Usually I wouldn’t be too worried about the segment size if it’s for personal backups, but 100k files would cost you $0.88 in segment fees alone. it’s worth checking how many files you have in total. Performance is not ideal, but for backups that might not be a big concern.

If costs are going to be a problem, you can use duplicati as you suggested. Use these two options to prevent as much egress as possible.

–no-backend-verification = true
–no-auto-compact = true

The first will stop it from downloading every file uploaded to verify and the second will prevent auto compacting files by downloading and reuploading them.

If you don’t frequently add or change files, you might want to leave the verification on though as it’s used to verify everything was backed up successfully and it’s basically a one time operation on upload or change. I’m not sure of the impact of compacting on egress. You’ll also use a little more storage if data isn’t compacted. So you’d have to play around a little with what works best for you.
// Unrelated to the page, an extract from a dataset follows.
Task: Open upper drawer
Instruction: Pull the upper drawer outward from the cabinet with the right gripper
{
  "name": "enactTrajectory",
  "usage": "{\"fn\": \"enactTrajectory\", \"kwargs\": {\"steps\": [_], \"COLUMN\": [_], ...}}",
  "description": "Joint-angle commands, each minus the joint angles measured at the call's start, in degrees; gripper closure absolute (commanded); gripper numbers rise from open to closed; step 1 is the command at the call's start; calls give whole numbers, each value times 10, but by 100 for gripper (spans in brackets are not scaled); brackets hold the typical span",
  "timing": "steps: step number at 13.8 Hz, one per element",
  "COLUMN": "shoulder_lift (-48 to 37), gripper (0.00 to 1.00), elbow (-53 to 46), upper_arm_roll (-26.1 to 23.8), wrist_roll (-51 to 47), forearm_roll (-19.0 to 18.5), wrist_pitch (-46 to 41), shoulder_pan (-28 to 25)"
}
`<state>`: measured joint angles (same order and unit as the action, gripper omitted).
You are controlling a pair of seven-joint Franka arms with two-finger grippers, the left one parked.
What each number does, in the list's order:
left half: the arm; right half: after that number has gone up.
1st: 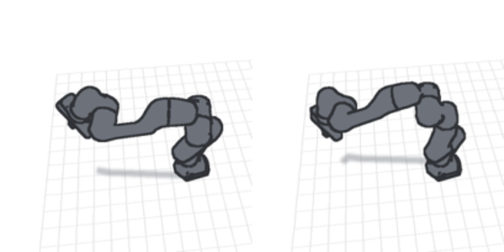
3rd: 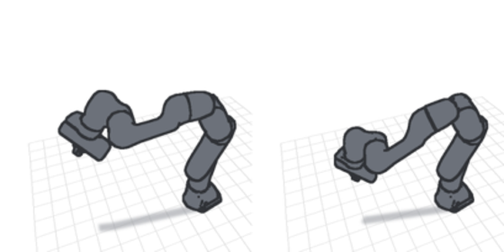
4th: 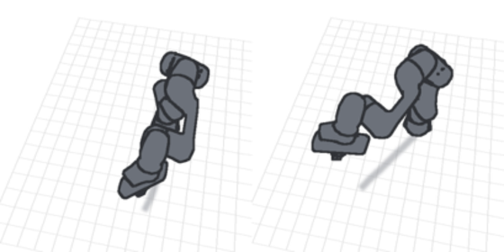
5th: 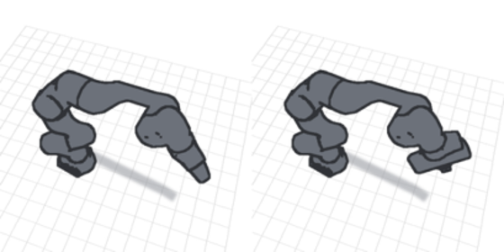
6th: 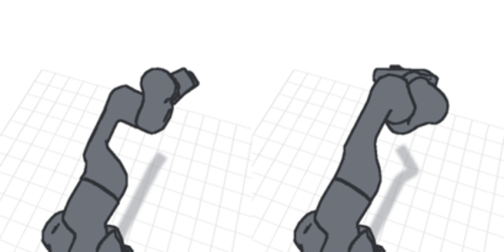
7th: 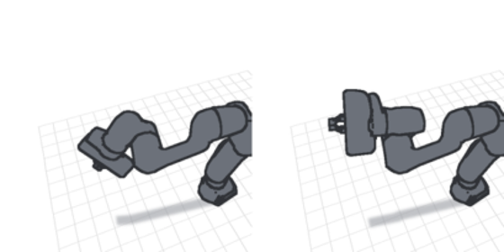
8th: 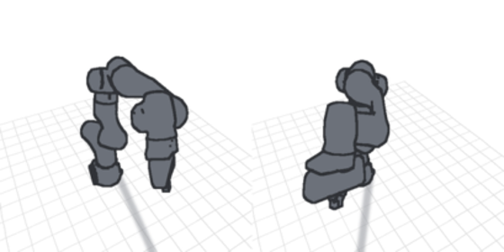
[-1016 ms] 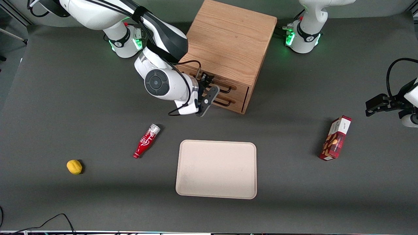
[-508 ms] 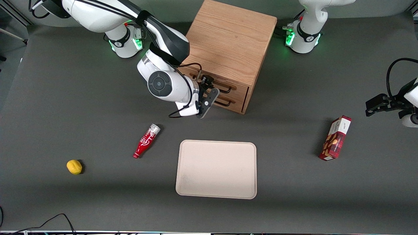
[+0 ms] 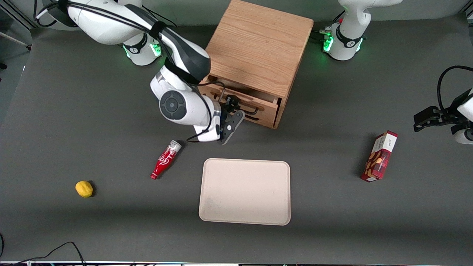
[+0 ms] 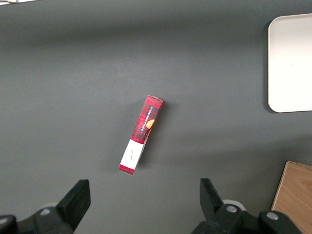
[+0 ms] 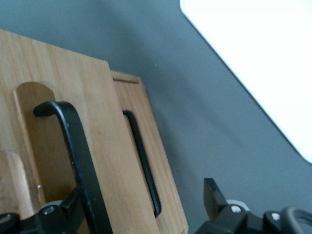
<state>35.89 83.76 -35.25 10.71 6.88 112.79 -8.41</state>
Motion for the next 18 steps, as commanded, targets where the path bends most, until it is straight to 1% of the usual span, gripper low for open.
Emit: {"fn": "enactTrajectory", "kwargs": {"steps": [1,8,11,18], "shoulder_lift": [30,44,61,76], "gripper": [0,0,0,0], "elbow": [-44,-98,-99,-113], "upper_arm_roll": [-3,4,13,13], "wrist_roll": [-18,-13,-12,-14], "forearm_roll": [-22,-21,-44,-55], "wrist_pitch": [-1,-29,-29,-29], "shoulder_pan": [-1,2,1,-1]}}
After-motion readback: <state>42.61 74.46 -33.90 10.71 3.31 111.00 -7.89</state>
Since you only store 50GB, chances are even without these settings you won’t go over the 150GB egress for the free tier, unless a large part of that 150GB changes frequently.

Changes are infrequent and tend to be minor (ish)
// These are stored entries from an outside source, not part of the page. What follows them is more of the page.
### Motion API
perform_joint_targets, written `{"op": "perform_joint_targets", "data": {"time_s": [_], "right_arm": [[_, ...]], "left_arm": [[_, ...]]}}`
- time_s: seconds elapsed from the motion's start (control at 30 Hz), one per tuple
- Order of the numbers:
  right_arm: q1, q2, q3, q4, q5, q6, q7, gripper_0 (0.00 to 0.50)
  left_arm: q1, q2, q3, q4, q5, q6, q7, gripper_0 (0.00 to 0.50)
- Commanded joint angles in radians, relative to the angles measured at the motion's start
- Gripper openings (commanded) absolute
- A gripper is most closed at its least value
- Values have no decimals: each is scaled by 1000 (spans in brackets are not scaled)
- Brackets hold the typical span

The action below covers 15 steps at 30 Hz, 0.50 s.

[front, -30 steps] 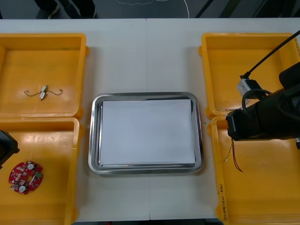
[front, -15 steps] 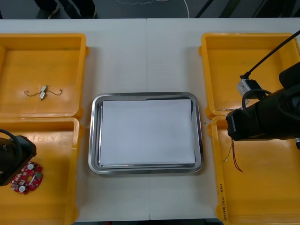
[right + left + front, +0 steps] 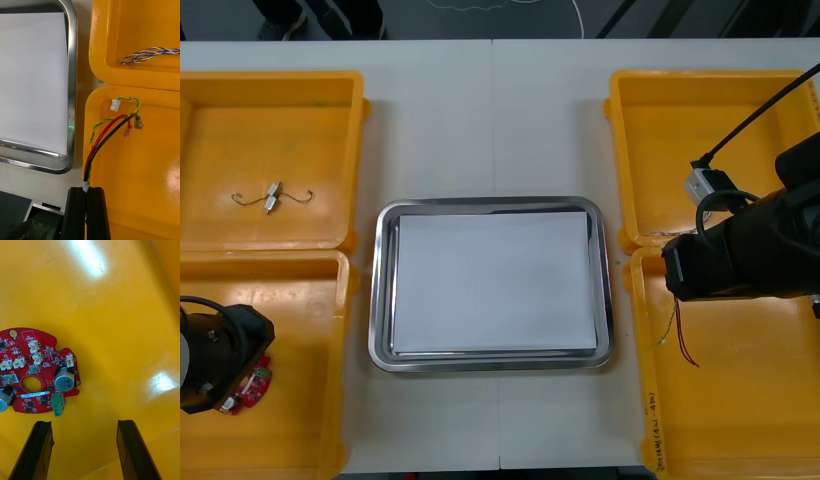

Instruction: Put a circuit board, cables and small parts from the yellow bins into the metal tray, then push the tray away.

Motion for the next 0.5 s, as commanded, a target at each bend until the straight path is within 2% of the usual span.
{"op": "perform_joint_targets", "data": {"time_s": [0.03, 0.5], "right_arm": [[-8, -6, 9, -6, 0, 5, 30, 0], [-6, -6, 9, -6, 12, 5, 34, 0]], "left_arm": [[48, -11, -30, -6, -16, -31, 81, 500], [53, -11, -44, 68, -13, -84, 72, 500]]}}
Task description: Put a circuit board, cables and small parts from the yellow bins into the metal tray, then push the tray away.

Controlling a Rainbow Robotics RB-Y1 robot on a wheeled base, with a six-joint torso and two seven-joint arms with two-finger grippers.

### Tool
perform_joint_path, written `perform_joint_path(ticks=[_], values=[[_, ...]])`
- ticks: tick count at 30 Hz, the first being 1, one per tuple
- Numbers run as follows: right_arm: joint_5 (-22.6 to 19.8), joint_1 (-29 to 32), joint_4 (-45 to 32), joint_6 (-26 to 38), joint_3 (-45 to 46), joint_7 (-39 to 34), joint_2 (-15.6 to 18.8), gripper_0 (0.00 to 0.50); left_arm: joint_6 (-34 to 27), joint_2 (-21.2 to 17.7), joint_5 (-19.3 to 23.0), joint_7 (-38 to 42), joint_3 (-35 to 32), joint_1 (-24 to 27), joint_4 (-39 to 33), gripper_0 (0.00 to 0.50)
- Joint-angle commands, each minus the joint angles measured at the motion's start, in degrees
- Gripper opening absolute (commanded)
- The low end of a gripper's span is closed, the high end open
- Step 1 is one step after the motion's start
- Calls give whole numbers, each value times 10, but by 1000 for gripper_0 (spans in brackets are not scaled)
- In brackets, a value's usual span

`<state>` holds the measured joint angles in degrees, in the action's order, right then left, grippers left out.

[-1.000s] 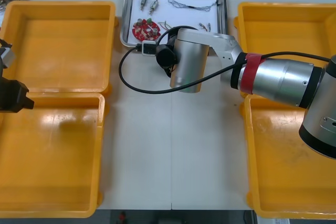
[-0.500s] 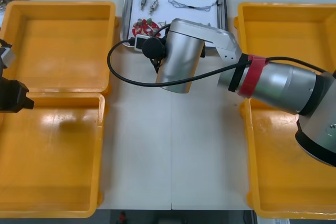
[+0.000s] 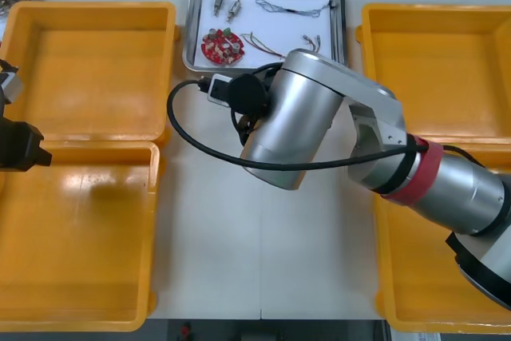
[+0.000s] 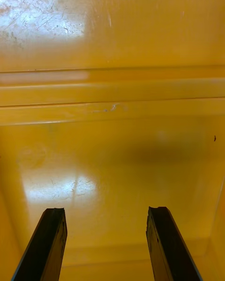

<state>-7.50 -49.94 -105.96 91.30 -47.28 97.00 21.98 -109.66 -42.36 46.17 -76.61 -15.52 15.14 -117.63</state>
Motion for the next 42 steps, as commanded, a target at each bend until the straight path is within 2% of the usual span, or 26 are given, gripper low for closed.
perform_joint_path(ticks=[1,9,18,28,32,39,42], values=[[10,64,-88,62,75,7,18,500,-3,-24,5,-13,-17,-7,-18,500],[10,126,-181,182,153,-2,34,500,-3,-24,5,-13,-17,-7,-18,500],[-1,190,-250,187,243,-15,45,500,-3,-24,5,-13,-17,-7,-18,500],[-96,274,-316,187,410,-39,67,500,-3,-24,5,-13,-17,-7,-18,500],[-146,317,-327,187,483,-83,79,500,-3,-24,5,-13,-17,-7,-18,500],[-190,372,-328,187,571,-151,98,500,-3,-24,5,-13,-17,-7,-18,500],[-224,396,-316,187,612,-180,110,500,-3,-24,5,-13,-17,-7,-18,500]])
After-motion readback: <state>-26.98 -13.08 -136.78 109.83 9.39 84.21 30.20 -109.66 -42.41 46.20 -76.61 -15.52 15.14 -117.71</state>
This user may not exceed the 150GB storage/egress limit included with a free account but if they are storing too many segments, then they still may exceed the segment limit in which case they should add a payment method, as Storj after seeing several unpaid bills may opt to reduce storage and egress limits to zero until unpaid invoices beyond free tier are fully paid.

2 Likes

Right… if your total costs won’t stay under $1.65 either use duplicati to limit the number of files or add a payment method if you’re ok with the additional costs.

By default duplicati stores 50MB remote volumes for remote backups I believe. It would be best to increase that to 61MB, but 50MB isn’t bad either. There are smaller chunks within those volumes and it’s possible duplicati will only download those chunks for verification. You’d have to check their docs for that. Storj CAN download only parts of files (stripes), but this isn’t true for updating. So keep that in mind. It may need to rewrite 50MB files when backing up. though the upload won’t be charged.

You may have already found this, but just to be sure: Duplicati - Storj DCS Docs

Edit: @heunland it looks like Duplicati uses MiB (with the wrong unit displayed) while Storj uses MB. Setting 64MiB would use 2 segments for each remote volume I think. The docs now suggest 64MiB (in the screenshot) but it might be better to set it to 61MiB or 60MiB to stay below the segment threshold.

I am currently running a test to see what happens
I didn’t change the 50MB as that seemed to work out at 1000 or so segments. Well inside the 10K segments.

When I tried the initial backup (before I deleted it) I had 37824.11 segment-months registered which I felt was an issue.

Given that I am testing I want to keep well within the 150GB limit for the moment. I can always delete everything and start again. 50GB ain’t so much

Currently is 288,500 individual files in 121,743 folders

Just a follow up.
<4000 segments, which is a massive improvement (so my sums were wrong, but still inside the sensible limit)

Seems to be running well.

Fellas, I’m thoroughly confused. What is the maximum segment size, in bytes please?

64,000,000 or 67108864?

It seems on the forum and documentation when referring to segment size and segment fee calculation MB is used when MiB is implied. When I upload a file of size 64MiB, which I assume shall be segment size, storj UI shows it as 67.1 MB(which is correct).

Is this supposed to result in 1 segment or 2? My usecase allows me to create files of size equal to any power-of-two, so I hope the segment size is 64MiB. Correct?

(because it would make no sense to set the segment size in decimals, but I did not see a single confirmation but a lot of variations of statements like “Segment size is 64MB”)

Maximum segment size is 64 MiB, or 67108864 bytes.

As evidence, I will point to: https://github.com/storj/storj/blob/471111122b297af385b67acbca325e5039c6e2a3/satellite/metainfo/config.go#L136 .

6 Likes